I think I knew that I needed to make a change for, I would say, a couple of years. And it really kind of hit for me. And I think for a lot of people during the pandemic, because there was this big shift in how work was being done. And I realized that I wanted to make a change, but I just didn't know where to start. And there were periods where I would just kind of randomly apply to jobs on LinkedIn, because I was just so fed up at my job, I was like, "Well, I'll just throwing my resume out there into the universe and see if anything sticks." Naturally, nothing did. And then I would go back into a period where it was okay, things were okay, and I could sustain it for a little while longer. But I knew that being young in my career, I was already having these feelings of like, I need to get out/ I want to make a change. I want to do something different. There's no way that I should stay in that job for another year, two years, I didn't want to find myself 10 years down the road still in that job and wishing that I had done something differently. And that's kind of what got me inspired to search for help and search for career coaching.

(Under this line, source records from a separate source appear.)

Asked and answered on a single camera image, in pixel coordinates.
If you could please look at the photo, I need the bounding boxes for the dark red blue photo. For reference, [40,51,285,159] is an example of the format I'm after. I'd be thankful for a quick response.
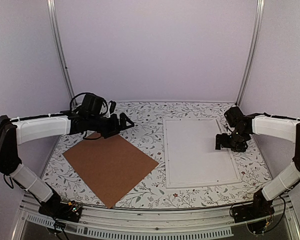
[166,119,237,184]

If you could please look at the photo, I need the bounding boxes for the left aluminium corner post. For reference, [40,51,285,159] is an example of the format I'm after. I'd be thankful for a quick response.
[46,0,75,99]

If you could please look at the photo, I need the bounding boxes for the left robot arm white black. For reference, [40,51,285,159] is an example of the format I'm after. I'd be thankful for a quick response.
[0,92,135,217]

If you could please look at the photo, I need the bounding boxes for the right aluminium corner post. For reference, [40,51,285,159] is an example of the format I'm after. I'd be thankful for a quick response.
[235,0,265,106]

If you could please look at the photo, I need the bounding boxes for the brown cardboard backing board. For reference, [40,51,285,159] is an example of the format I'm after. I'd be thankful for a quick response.
[63,135,158,209]

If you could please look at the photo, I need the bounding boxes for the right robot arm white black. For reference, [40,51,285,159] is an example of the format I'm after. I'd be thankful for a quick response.
[215,107,300,218]

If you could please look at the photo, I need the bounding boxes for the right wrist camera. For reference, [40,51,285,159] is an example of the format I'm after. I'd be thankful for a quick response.
[224,106,245,128]

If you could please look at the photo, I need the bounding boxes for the floral patterned table cover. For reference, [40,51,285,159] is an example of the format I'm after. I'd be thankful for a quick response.
[42,102,272,209]

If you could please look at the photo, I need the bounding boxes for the aluminium corner post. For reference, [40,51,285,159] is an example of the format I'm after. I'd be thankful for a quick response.
[46,0,75,99]
[235,0,265,106]

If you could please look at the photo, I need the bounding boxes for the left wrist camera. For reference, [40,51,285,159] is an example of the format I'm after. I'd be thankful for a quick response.
[105,100,117,118]

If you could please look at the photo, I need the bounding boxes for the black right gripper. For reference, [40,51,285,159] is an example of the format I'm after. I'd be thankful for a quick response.
[216,128,249,153]

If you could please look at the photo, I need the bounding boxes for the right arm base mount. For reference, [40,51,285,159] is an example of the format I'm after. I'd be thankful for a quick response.
[229,188,287,236]

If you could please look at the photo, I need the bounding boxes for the aluminium front rail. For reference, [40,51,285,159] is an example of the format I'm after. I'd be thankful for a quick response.
[12,195,300,240]

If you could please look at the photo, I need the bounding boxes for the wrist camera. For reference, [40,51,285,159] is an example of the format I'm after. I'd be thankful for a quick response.
[224,106,245,128]
[105,100,117,118]

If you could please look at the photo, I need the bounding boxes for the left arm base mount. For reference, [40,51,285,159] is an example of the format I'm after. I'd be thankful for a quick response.
[38,186,82,223]

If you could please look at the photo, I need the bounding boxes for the white picture frame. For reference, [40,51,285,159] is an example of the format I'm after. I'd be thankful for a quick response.
[162,117,243,189]

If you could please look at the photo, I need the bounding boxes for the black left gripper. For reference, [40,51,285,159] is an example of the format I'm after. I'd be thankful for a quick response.
[88,112,135,140]

Scott Anthony Barlow 07:06

What caused you, do you think, to wait several years? Because I heard you say that, "I think I knew for a couple of years" What do you feel like caused you to wait several years before deciding to take action on that?

Natalie Bernero 07:23

Well, I know what caused me to wait. I was making really good money for my age. I was good at my job. And I had great mentors and coworkers. So those three things I love, and so on. On paper, in my mind, it was like I should be happy here because it's ticking all of those boxes. And yet, inherently, I was stressed, anxious, dreading my day to day job. And so I think I stuck it out for so long, hoping that I would be able to push through that stress and somehow get through this hard time and then everything would come into place. But that value misalignment was never gonna go away. And so I finally, you know, I needed to take the leap. And that didn't mean that I couldn't find a career that still ticked all those boxes for me, but was also doing something that I really enjoyed. That was the hope that I always had, especially going into this process.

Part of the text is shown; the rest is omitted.